What you have to do
Please list all lines of the material below in which the string "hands" occurs.

Exercise data
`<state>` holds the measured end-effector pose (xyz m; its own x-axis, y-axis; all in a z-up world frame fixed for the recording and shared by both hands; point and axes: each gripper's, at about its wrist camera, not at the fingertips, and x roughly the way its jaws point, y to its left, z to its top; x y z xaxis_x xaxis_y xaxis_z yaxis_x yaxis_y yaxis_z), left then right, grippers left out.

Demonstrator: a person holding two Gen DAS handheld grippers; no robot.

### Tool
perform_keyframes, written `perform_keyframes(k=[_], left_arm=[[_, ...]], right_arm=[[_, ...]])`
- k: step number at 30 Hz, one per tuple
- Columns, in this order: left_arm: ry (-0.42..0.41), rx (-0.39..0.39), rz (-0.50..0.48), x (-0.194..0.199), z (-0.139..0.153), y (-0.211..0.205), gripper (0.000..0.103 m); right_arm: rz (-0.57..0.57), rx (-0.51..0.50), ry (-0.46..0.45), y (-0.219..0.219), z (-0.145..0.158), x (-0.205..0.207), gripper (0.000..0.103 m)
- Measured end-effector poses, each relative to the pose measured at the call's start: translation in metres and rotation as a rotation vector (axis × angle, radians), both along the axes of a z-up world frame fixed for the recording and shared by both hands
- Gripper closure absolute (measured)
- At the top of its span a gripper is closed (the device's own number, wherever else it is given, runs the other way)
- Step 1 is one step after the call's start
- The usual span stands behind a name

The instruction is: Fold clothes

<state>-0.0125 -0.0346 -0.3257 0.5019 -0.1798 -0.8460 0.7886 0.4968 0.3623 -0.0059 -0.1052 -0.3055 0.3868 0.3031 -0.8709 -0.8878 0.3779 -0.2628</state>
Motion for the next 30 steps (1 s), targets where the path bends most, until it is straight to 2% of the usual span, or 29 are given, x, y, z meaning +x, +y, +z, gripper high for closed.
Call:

Exercise solution
`<state>` holds the measured end-effector pose (xyz m; its own x-axis, y-axis; all in a z-up world frame fixed for the recording and shared by both hands; point and axes: each gripper's, at about its wrist camera, not at the fingertips, and x roughly the way its jaws point, y to its left, z to its top; x y z xaxis_x xaxis_y xaxis_z yaxis_x yaxis_y yaxis_z), left then right, grippers left out.
- Measured end-effector poses, each relative to the pose measured at the call's start: translation in metres and rotation as a rotation vector (axis × angle, radians), both along the axes of a z-up world frame fixed for the recording and shared by both hands

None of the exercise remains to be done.